Input:
------------------------
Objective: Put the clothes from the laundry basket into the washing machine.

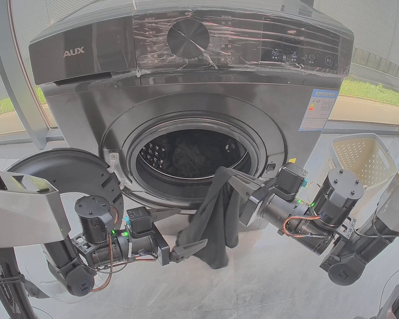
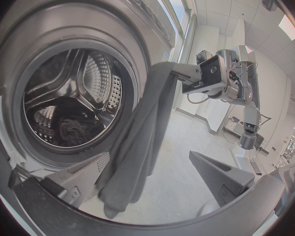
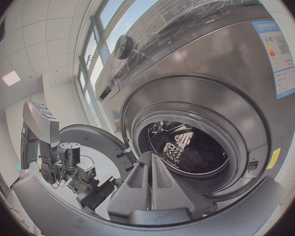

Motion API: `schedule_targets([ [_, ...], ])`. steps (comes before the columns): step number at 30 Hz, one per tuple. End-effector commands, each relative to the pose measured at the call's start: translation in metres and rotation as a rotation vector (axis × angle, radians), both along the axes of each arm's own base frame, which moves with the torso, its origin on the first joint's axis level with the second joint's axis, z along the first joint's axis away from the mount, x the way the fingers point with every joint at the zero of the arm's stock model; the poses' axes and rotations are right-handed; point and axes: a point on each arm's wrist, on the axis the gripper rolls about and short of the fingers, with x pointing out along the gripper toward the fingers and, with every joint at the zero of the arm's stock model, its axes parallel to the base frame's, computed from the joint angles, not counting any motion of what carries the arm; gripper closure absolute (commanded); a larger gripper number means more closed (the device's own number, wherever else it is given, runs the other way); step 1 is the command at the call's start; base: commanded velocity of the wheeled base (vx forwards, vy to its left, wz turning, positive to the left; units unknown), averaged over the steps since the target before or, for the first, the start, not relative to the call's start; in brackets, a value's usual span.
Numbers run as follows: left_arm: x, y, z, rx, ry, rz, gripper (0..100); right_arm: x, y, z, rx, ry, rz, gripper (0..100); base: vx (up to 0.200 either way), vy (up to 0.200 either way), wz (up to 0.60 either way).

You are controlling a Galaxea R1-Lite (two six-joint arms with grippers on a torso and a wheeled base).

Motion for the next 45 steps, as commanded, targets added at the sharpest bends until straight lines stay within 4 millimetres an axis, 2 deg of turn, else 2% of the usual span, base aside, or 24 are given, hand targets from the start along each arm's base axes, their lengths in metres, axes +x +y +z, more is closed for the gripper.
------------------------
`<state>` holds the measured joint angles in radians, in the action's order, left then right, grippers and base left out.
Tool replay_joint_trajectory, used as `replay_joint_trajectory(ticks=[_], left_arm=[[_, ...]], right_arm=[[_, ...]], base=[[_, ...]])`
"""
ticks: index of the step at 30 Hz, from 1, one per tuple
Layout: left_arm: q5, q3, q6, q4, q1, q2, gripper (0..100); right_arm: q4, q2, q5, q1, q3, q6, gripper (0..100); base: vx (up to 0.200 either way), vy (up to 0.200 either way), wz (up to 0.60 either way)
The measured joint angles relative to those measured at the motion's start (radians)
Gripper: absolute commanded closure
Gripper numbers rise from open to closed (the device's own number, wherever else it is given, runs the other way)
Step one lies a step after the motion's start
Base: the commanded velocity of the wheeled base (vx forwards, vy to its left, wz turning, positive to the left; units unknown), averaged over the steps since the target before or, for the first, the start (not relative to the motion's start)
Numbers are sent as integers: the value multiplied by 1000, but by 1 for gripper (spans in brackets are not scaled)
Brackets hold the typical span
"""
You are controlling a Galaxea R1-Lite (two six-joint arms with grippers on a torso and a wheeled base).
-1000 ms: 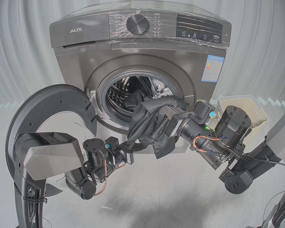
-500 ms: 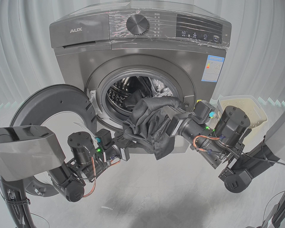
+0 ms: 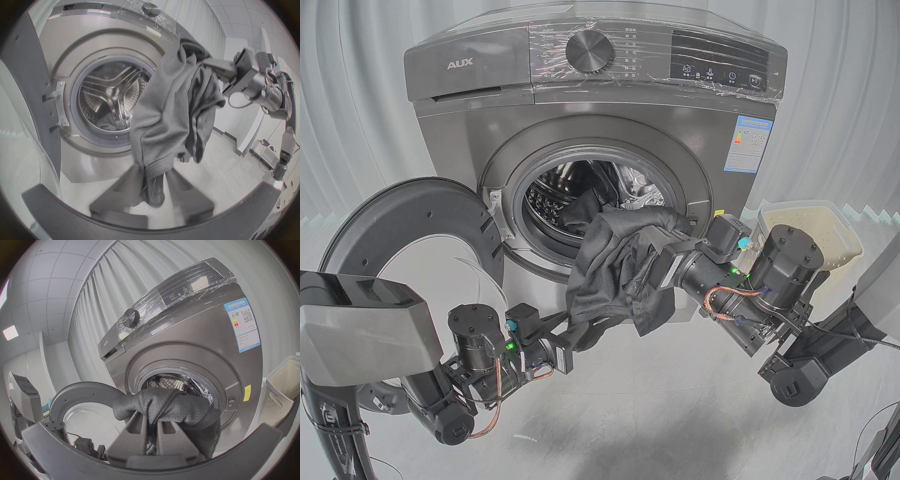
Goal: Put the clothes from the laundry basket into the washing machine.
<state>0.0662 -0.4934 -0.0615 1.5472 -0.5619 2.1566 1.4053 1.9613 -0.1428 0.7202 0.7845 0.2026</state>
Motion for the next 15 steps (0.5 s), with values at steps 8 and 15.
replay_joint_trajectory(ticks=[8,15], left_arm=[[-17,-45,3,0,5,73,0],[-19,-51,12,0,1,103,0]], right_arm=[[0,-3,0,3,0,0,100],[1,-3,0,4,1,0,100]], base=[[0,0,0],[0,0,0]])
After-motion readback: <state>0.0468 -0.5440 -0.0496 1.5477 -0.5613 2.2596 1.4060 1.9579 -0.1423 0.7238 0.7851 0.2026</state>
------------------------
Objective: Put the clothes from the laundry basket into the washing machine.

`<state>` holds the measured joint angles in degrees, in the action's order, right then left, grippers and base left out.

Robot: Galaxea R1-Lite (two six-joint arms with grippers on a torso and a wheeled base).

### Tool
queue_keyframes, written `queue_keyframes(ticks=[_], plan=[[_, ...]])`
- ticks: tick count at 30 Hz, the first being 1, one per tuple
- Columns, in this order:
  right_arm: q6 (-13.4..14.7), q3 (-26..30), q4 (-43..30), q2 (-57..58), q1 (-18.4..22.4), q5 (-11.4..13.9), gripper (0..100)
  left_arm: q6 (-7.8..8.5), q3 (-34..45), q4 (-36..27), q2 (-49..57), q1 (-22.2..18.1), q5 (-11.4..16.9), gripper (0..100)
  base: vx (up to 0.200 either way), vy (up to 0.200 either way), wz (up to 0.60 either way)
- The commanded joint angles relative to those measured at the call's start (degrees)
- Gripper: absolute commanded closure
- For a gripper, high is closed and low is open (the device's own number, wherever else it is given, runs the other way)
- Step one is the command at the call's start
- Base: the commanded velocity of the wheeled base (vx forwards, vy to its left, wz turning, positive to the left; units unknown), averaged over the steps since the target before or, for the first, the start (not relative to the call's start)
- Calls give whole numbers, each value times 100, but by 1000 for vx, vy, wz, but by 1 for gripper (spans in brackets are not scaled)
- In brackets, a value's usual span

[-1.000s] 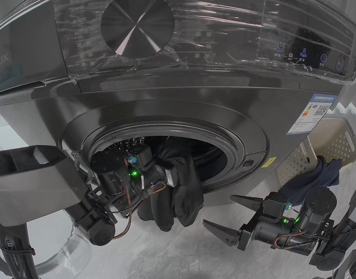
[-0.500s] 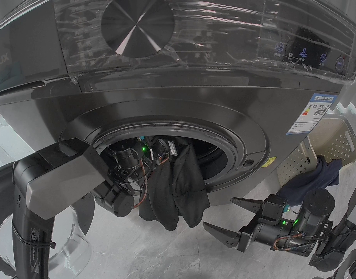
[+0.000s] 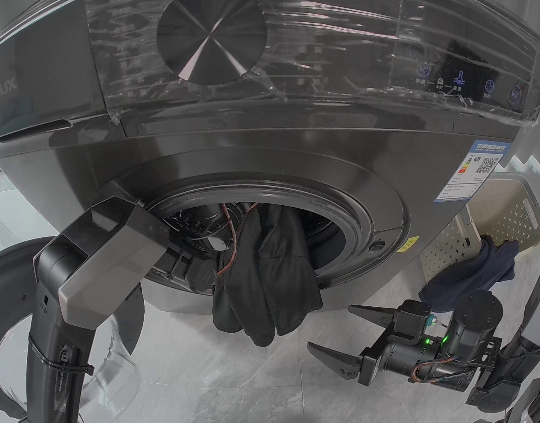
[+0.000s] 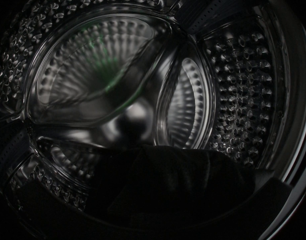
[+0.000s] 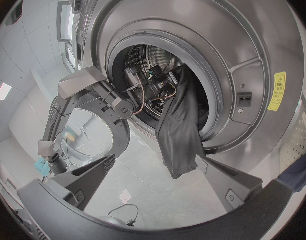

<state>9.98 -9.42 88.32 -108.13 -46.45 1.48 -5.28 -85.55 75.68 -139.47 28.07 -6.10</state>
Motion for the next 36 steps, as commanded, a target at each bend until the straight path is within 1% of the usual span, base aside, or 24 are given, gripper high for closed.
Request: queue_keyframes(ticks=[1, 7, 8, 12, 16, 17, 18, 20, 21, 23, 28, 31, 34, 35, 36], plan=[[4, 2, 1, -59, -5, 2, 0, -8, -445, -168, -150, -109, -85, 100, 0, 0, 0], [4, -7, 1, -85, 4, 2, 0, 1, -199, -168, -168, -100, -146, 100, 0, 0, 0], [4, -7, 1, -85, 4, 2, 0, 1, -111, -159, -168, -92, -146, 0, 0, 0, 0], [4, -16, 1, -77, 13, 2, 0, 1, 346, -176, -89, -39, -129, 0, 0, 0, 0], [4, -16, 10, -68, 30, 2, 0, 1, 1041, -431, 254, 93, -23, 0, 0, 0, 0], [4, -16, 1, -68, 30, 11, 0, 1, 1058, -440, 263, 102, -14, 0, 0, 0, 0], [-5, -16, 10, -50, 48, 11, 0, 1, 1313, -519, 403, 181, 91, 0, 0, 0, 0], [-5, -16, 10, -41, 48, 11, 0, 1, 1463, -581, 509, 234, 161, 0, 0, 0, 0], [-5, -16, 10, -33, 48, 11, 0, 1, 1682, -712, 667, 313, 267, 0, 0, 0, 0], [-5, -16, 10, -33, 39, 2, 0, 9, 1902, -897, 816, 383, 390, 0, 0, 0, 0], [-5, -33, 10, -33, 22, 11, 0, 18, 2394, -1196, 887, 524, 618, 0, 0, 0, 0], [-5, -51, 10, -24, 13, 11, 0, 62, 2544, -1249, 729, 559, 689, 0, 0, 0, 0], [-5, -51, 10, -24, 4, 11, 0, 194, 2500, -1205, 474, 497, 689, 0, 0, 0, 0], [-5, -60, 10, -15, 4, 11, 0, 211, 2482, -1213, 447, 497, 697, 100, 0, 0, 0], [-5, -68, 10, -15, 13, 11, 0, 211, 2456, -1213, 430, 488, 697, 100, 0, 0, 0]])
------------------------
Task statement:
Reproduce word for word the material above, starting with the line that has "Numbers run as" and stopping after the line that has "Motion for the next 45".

Solution for this problem:
Numbers run as follows: left_arm: x, y, z, rx, ry, rz, gripper (0..100); right_arm: x, y, z, rx, ry, rz, gripper (0..100); base: vx (up to 0.200 either way), vy (up to 0.200 either way), wz (up to 0.60 either way).

You are controlling a Galaxea R1-Lite (two six-joint arms with grippers on a torso and a wheeled base).

Motion for the next 45 steps, as commanded, targets added at the sharpest bends until straight lines stay within 4 millimetres an axis, 2 deg of turn, else 2% of the usual span, base aside, or 24 are given, hand targets from the start along each arm's base axes, their lengths in metres, axes +x +y +z, more is closed for the gripper.

Output for this exercise is now complete.